2026, Day Book, no scape, Ohio River Valley Literature, Poet's Life, poetry, prose, the no-scape, winter

Daybook 2026 // Winter 2026 1.29.26

I’m pretty sure being in your 50’s is the Kansas of middle-age.

Hear me out. There’s still shit worth seeing, and there’s some sense of urgency or need to get on. There are mountains in the western distance, looming but never approaching. Common sense dictates that distance is finite but the mountains never seem to get any closer.
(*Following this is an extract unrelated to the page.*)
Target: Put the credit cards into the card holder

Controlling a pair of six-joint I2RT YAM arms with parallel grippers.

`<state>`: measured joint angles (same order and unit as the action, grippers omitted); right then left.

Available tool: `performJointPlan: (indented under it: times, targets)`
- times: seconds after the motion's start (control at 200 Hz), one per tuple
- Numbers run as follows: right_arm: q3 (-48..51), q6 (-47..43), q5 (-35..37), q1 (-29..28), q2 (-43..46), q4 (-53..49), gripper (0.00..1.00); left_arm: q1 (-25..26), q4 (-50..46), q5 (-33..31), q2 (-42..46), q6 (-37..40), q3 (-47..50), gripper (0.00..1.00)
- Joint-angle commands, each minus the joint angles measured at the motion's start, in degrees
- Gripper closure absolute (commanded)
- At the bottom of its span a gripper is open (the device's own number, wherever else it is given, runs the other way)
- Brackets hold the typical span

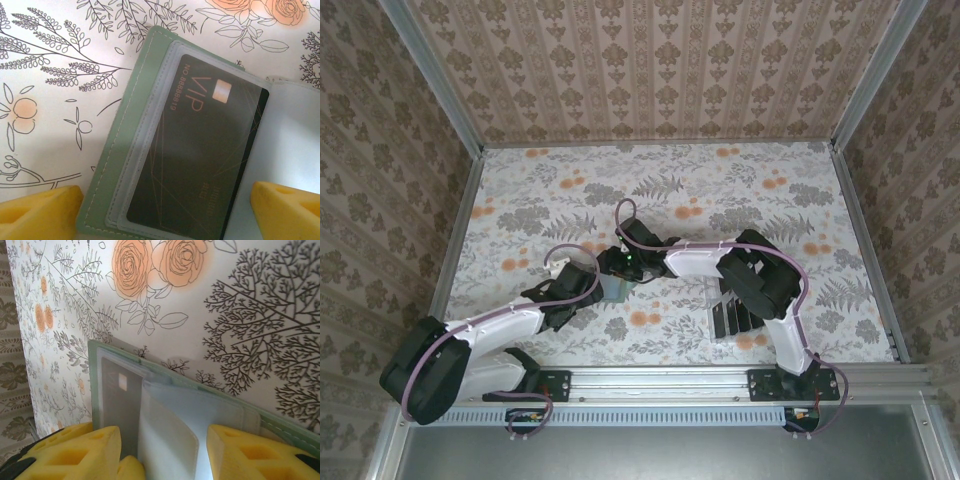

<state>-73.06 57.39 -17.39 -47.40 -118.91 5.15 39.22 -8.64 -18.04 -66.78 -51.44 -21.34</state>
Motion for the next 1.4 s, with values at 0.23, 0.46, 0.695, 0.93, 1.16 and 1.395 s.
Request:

You have aches and pains, but you’ve had those since your 30’s (which is like crossing the Mississippi River between Illinois and Missouri in a jon boat with a questionable motor and no experience at rowing). There’s an indignity to having to stretch before getting out of bed. The hip you didn’t get replaced complains more about the cold and you start to feel like an old dog and you argue with the TV meteorologists because your aches give you an accurate forecast. The landscape is flat and full of either fallow fields or unharvested crops, neither of which has anything to do with you. Kansas feels like it lasts forever. There’s a few populated areas, but mostly you’re driving with who you started out with in Kentucky, or who you picked up hitchhiking along Route 66, or who picked you up while you were hitch hiking. If you were the one who got picked up, you’ve been there long enough that you take a shift driving.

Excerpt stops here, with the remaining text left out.